Mine's a bit like POBs in that I directly / indirectly hit legs 3x per week.

Tues using a Wendler 5-3-1 format with squats plus an accessory lift (extensions, curls)

Thurs via deadlifts also in the 5-3-1 format

Sat targeting volume / hypertrophy using leg press, hack squats, GHRs, extensions and curls


----------



## PillarofBalance (May 9, 2016)

thqmas said:


> POB don't do leg days. It's leg month, leg year. Leg life.



I actually had a client in Australia in the gym and one of the "bros" comes up and asked her if she only trained legs lol


----------



## ironhardempress (May 9, 2016)

thanks everyone for your input! WE've been doing squats or leg press (depending on hubby's knees), hack squats, extensions, curls, then I do walking lunges if he's still working at the press, and we just incorporated these things that are like kneeling squats at the smith machine. I try to get in some extra booty work because that is were I am sadly lacking (I have a bad case of white-girl ass). We are both trying to grow our legs. His have excellent form with a nice teardrop and sweep, they are just smaller than he wants, and mine....well....2 decades of running made mine rather stork-like (I'm also 5'10" so that doesn't help) LOL


----------



## bigdog (May 9, 2016)

Fridays is leg day usually for me. front squats, box, hack. stiff leg deads, seated leg curls, standing hamstring curls and ill finish with the hack squat machine doing calf raises and some seated calf raises as well.


----------



## jennerrator (May 9, 2016)

Bro Bundy said:


> can you make a video showing us how you hip thrust?

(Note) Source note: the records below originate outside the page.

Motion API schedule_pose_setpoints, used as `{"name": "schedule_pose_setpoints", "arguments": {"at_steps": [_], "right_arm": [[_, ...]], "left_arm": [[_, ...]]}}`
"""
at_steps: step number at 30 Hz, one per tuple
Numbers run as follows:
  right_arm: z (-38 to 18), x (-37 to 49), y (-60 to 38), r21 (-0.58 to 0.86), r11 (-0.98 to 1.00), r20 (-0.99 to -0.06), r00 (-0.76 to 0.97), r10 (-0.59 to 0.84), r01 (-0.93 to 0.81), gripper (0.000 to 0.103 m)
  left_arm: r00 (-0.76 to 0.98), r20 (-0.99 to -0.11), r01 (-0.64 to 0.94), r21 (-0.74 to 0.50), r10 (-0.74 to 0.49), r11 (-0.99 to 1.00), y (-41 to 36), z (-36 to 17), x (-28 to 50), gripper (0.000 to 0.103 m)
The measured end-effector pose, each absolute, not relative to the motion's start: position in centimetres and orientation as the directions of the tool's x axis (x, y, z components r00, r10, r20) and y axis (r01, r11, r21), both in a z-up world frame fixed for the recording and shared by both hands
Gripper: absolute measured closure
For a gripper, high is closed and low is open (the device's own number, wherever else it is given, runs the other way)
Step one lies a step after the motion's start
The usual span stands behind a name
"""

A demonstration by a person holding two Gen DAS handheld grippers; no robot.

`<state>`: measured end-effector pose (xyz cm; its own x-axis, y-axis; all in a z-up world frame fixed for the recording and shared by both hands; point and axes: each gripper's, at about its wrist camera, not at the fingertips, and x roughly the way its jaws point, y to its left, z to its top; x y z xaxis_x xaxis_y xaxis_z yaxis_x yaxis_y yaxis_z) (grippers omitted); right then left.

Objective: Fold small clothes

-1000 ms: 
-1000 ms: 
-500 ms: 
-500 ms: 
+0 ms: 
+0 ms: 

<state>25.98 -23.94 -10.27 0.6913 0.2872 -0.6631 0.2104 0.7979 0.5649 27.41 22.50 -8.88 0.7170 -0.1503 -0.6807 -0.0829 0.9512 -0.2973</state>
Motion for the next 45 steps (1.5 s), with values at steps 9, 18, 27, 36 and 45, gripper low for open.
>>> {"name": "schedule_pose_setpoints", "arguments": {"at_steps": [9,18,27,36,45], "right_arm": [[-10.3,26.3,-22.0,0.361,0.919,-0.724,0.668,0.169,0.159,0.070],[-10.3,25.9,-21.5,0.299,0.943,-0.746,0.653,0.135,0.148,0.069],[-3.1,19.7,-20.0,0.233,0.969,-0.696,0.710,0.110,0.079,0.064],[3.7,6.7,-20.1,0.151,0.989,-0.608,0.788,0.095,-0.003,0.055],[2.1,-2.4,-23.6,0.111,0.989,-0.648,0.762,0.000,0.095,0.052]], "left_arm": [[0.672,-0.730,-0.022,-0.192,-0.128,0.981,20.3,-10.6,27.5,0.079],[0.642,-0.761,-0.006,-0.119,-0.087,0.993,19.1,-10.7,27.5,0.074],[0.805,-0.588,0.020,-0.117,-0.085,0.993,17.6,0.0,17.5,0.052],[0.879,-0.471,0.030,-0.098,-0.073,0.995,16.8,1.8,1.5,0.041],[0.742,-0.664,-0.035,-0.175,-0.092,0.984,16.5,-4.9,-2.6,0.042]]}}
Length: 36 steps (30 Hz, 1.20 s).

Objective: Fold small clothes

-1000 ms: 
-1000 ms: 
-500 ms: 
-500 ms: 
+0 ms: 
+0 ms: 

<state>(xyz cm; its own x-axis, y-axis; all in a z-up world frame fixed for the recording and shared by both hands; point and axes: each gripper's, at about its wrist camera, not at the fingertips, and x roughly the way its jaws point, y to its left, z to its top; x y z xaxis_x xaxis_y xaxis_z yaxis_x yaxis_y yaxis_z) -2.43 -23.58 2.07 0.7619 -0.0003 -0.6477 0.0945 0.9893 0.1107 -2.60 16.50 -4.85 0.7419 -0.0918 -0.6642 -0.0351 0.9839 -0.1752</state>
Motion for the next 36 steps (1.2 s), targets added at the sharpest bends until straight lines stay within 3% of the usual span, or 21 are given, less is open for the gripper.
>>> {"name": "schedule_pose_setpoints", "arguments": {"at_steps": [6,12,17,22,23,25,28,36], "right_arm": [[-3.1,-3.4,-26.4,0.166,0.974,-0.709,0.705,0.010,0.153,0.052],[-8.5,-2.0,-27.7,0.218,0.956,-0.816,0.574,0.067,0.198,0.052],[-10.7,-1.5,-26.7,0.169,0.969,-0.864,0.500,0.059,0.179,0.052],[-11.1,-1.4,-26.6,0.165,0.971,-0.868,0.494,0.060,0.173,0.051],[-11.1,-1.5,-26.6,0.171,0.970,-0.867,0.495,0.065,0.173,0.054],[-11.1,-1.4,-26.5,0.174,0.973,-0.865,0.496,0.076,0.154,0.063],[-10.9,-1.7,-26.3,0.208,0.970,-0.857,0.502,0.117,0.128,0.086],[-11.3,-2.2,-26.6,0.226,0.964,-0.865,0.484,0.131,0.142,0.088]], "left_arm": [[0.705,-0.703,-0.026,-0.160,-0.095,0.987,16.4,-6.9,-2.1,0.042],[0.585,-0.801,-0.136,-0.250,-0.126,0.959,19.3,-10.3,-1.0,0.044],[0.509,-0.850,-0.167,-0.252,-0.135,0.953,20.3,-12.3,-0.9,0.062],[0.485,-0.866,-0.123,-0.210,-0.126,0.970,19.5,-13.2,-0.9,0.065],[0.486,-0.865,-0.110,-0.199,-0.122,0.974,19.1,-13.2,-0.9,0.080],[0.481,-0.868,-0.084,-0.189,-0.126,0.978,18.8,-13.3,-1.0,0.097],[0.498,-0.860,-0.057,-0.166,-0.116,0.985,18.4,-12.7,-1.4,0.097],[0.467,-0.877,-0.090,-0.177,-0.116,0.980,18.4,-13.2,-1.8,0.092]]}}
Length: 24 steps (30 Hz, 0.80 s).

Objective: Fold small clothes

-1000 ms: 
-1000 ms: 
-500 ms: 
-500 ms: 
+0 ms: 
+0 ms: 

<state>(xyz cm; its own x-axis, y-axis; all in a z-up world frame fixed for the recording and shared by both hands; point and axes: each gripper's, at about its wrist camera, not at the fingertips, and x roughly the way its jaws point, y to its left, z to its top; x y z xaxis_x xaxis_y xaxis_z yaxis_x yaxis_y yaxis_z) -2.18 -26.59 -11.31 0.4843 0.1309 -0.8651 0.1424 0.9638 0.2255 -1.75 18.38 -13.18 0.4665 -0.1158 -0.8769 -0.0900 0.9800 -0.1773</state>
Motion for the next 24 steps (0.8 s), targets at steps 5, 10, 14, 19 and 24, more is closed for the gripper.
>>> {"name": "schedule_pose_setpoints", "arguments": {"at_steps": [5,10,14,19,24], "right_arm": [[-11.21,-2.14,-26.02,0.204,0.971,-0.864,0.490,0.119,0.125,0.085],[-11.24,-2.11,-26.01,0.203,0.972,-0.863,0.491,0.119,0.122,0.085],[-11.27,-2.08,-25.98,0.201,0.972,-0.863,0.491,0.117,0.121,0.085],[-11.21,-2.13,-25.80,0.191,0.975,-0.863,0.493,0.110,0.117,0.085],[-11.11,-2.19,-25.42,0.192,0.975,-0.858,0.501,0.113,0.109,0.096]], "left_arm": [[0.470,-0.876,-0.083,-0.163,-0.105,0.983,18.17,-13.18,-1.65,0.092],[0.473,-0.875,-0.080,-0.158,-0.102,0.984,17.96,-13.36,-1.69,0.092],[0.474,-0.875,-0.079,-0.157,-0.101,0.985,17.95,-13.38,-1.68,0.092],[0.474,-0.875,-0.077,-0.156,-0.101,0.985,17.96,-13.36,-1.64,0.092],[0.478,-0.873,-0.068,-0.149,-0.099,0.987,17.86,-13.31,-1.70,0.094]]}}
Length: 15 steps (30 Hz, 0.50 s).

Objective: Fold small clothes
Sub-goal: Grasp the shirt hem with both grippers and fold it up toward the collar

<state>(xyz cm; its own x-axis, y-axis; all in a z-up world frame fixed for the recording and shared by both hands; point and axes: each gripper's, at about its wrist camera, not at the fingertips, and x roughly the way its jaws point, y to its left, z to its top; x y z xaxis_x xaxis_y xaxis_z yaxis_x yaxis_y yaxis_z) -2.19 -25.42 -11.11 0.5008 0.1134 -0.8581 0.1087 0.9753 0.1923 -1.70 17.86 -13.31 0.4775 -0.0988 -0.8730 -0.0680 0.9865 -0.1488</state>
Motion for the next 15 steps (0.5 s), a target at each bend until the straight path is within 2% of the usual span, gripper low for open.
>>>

It's not as pretty as you think


----------



## erny23 (May 9, 2016)

30 minutes of high rep squats (20 reps), 30 seconds rest inbetween sets. Boring AF but works better than anything I've ever tried. Time under tension FTW.

Caution: first time doing this - prepare for serious DOMS


----------



## snake (May 10, 2016)

Killer? 3 Giant set of leg extensions, rear squats, leg presses and leg curls. One right after the other with 15 reps. 
or
4 sets of heavy squats; done!


----------



## ECKSRATED (May 10, 2016)

snake said:


> Killer? 3 Giant set of leg extensions, rear squats, leg presses and leg curls. One right after the other with 15 reps.
> or
> 4 sets of heavy squats; done!



What about the bottom half of your legs? You know, your favorite part.


----------



## snake (May 10, 2016)

ECKSRATED said:


> What about the bottom half of your legs? You know, your favorite part.



Let's face it, no one ever boasted about a hard calf workout.


----------